Il commento si levò sonoro e inaspettato, facendolo sobbalzare per la sorpresa. Stava riordinando gli strumenti appena asciugati nelle apposite cassette, operazione che richiedeva tanta perizia e precisione quanto la decorazione stessa.
Voltandosi, trovò Iron che ridacchiava alle sue spalle. Il colosso di Three Weirs era sempre il primo a commentare l’esito delle verniciature e non lesinava sulle critiche, ma quel giorno trovava che l’operato dell’artista fosse inappuntabile.
«Ho spiato, lo ammetto. Ero troppo curioso» si scusò.
Sapeva che Hito non tollerava che le sue opere vedessero la luce prima della lucidatura finale. Lo faceva imbestialire l’idea che per una distrazione potessero prodursi danni, seppur minimi, alle sue creazioni.
«Starebbe bene anche a te. Vuoi una passata? Avanzano giusto un paio di gocce» scherzò, agitando lo spruzzatore nella sua direzione.

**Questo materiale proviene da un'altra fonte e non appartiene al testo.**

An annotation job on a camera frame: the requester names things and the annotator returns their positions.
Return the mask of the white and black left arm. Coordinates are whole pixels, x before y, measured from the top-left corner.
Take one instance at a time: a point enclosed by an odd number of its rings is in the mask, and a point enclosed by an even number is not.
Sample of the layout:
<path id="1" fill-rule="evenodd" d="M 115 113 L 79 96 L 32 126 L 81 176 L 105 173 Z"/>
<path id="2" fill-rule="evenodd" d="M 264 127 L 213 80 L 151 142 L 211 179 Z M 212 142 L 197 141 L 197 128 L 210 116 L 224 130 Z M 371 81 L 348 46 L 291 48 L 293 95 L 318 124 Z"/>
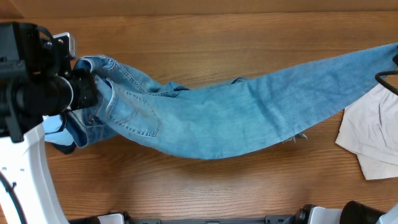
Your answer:
<path id="1" fill-rule="evenodd" d="M 1 208 L 8 223 L 66 223 L 45 153 L 44 116 L 97 103 L 87 69 L 73 69 L 71 35 L 1 24 Z"/>

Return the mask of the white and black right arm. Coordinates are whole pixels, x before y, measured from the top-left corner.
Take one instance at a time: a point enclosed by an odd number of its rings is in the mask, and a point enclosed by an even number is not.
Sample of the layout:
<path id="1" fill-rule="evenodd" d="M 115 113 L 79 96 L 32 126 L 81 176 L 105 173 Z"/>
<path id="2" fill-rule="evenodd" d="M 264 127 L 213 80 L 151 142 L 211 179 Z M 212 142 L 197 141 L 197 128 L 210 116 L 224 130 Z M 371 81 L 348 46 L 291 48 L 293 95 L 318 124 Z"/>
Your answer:
<path id="1" fill-rule="evenodd" d="M 397 205 L 382 212 L 354 200 L 342 209 L 305 205 L 294 215 L 294 224 L 397 224 Z"/>

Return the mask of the blue denim jeans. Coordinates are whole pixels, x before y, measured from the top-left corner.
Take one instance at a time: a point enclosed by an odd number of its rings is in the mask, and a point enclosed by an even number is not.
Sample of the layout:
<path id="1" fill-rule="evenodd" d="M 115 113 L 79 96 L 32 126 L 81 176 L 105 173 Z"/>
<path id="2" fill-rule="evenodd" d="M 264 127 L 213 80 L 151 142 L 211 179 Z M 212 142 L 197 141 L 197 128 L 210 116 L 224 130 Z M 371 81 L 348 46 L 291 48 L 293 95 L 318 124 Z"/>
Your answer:
<path id="1" fill-rule="evenodd" d="M 178 157 L 223 159 L 285 141 L 328 119 L 395 68 L 389 44 L 309 62 L 255 79 L 189 89 L 166 85 L 105 55 L 85 56 L 98 103 L 68 114 L 79 147 L 122 135 Z"/>

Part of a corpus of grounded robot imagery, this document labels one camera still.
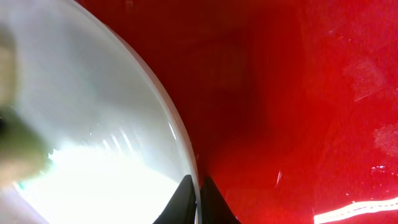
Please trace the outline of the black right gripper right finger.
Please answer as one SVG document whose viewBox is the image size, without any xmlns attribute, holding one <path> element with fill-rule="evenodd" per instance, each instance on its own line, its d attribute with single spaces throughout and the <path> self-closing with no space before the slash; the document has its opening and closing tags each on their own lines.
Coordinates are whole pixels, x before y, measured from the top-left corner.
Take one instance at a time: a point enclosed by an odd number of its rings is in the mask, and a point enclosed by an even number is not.
<svg viewBox="0 0 398 224">
<path fill-rule="evenodd" d="M 205 177 L 200 189 L 202 224 L 241 224 L 211 177 Z"/>
</svg>

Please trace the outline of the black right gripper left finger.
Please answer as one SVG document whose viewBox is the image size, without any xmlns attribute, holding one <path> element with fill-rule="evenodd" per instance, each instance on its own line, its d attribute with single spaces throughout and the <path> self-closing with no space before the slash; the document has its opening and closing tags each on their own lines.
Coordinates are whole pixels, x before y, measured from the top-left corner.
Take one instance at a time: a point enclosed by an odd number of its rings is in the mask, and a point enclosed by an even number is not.
<svg viewBox="0 0 398 224">
<path fill-rule="evenodd" d="M 153 224 L 194 224 L 196 209 L 192 177 L 186 175 Z"/>
</svg>

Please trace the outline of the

Ora che il lavoro era definitivamente concluso, con l’archiviazione dei campioni colore e la pulizia degli strumenti, sentiva di poter tirare il fiato. A maggior ragione, visto che alla consegna mancavano poche ore.
«Faccio a meno. I fiori non mi donano» commentò. «Hai visto Clay? Non riesco a trovarlo».
«Sì, stamattina, per organizzare le prossime consegne. Hai guardato in ufficio o al magazzino ricambi?»
«Ci sono appena stato. Charlotte dice di non averlo visto. Lo stesso Maria Pilar e Odrin».
«Hai guardato se la Torran è qui davanti?»
Iron non rispose, ma dalla sua faccia era chiara la risposta.
«Tu sai dov’è» disse questi, intuendo che qualcosa si agitava nella mente del giapponese.
Hito terminò di chiudere le scatole e le ripose sullo scaffale, restano a osservarle.
«No, ma so cosa sta facendo. Quell’imbecille dev’essere andato a cercare Scorch».
«Vuoi dire…»
«Lunedì non si è visto e neanche ieri. E temo non sia venuto nemmeno oggi, a questo punto» rispose, allineando con cura i contenitori.
«Speriamo torni alla svelta, oggi vengono a prendere la Fortion. Deve essere qui».
Dalla porta sull’officina arrivavano i rumori delle pulizie, dei carrelli per gli attrezzi che venivano spostati, dei tiracqua che stridevano sul pavimento di cemento lisciato.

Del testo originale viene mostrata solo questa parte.